“Peace be with you”. The words spoken by Jesus on the evening of Easter Sunday are recalled in today’s Gospel.

Before we had heard of self-isolating or social-distancing, if you asked most people “how are you?” the reply would often be one word – ‘busy’. My experience was that this appeared to be the case for maybe a couple of years. Many people would be saying things like ‘if only we could stop this hectic lifestyle for a few days.’ In our busy-ness we were searching for a quiet time, the world is a noisy place and quiet is difficult to find. Jesus said to the Apostles “Peace be with you” and they were filled with joy, a joy only the peace of Christ can bring. He gave them His peace twice and then he breathed on the faces of the Apostles just as in the beginning God had breathed life into the face of Adam, formed from the dust of the earth (Gen 2:7)1

St John’s Gospel account of the Apostles receiving the Holy Spirit in such a peace filled way is different from the dramatic account of St Luke found in today’s reading from the Acts of the Apostles, there is noise which sounded like a strong wind, tongues of fire and immediate changes in the Apostles; they can speak foreign languages and the many visitors in Jerusalem can hear them speak in their own languages. These two events fifty days apart, both have the gift of the Spirit and they both result in changes in the Apostles which helped to establish the Church in the early days following the Resurrection. Why do these experiences appear to be different and why do some people seem to have deeper experiences of the Holy Spirit than others?

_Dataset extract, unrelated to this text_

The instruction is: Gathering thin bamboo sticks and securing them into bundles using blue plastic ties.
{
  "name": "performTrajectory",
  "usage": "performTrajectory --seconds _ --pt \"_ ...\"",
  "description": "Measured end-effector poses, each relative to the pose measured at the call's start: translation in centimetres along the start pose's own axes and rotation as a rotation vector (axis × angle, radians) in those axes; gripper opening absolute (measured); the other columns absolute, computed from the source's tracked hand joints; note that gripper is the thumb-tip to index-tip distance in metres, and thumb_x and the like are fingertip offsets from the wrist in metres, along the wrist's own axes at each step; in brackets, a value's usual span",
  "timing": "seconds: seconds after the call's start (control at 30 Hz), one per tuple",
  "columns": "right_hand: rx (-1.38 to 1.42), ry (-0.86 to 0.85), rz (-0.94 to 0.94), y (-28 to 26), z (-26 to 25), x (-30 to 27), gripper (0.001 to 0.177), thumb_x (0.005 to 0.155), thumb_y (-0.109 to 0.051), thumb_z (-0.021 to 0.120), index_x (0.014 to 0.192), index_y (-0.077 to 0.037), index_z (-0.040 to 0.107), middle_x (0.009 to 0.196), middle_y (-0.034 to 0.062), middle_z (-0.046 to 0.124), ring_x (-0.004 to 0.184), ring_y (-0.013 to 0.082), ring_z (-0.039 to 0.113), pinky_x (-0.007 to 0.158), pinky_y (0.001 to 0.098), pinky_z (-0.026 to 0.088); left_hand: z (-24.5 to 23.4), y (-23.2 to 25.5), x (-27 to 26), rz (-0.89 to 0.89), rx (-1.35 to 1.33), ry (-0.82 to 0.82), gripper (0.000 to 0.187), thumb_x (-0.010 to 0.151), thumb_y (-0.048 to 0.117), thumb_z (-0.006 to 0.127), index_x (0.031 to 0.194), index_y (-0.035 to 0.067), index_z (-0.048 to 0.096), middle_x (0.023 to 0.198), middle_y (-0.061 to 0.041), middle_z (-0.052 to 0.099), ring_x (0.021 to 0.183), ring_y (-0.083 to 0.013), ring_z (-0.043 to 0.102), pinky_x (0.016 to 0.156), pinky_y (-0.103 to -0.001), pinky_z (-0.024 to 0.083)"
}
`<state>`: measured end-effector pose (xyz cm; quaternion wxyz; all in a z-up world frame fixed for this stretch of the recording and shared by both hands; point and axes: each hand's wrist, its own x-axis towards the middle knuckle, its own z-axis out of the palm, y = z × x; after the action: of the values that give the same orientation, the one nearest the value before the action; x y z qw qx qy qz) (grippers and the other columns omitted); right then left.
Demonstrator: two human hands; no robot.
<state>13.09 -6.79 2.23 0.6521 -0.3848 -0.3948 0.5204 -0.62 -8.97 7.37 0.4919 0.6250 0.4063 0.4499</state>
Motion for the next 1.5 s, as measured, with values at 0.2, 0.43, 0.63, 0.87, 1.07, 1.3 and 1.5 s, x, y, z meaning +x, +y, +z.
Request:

The answer is in the second reading today, St Paul tells the Corinthians that ‘No one can say “Jesus is Lord” unless they are under the influence of the Holy Spirit’. He goes on to say that there are a variety of gifts of the Spirit because there are a variety of services or tasks that the Lord needs His body on earth to undertake, no individual is more important than any other, we are all given gifts so that we can serve the Lord; each and every one of us makes up a part of the Body of Christ here on earth and we all need to play our part. This is our inheritance given to us through Baptism

As mentioned earlier there many visitors in Jerusalem at the time of Pentecost, this was one of the three pilgrimage feasts when all Jewish males were required to appear before the Lord in Jerusalem. It was also known as Shavuot or the Feast of Weeks or the Feast of First Fruits and took place fifty days after Passover, it was traditionally a joyous time of giving thanks and presenting offerings of the new grain of the summer wheat or barley harvest in Israel.2

This celebration of First Fruits is reinforced for us as Christians when we recognise the fruits of the Holy Spirit, these are the observable behaviours of people who have allowed the grace of the Holy Spirit to be effective in them. The tradition of the Church lists 12 fruits3

So how good are we at allowing the grace of the Holy Spirit to be effective in us? When Jesus said, “Peace be with you”, do you accept that he was speaking to us in 2020 as well as to His disciples on that first Easter Sunday? Jesus offered His peace before He breathed the new life of the Holy Spirit into those present in the Upper room. As we pray for the Holy Spirit to fill us with His gifts so that we can bear fruit, can we find a quiet place to experience the Peace of Christ?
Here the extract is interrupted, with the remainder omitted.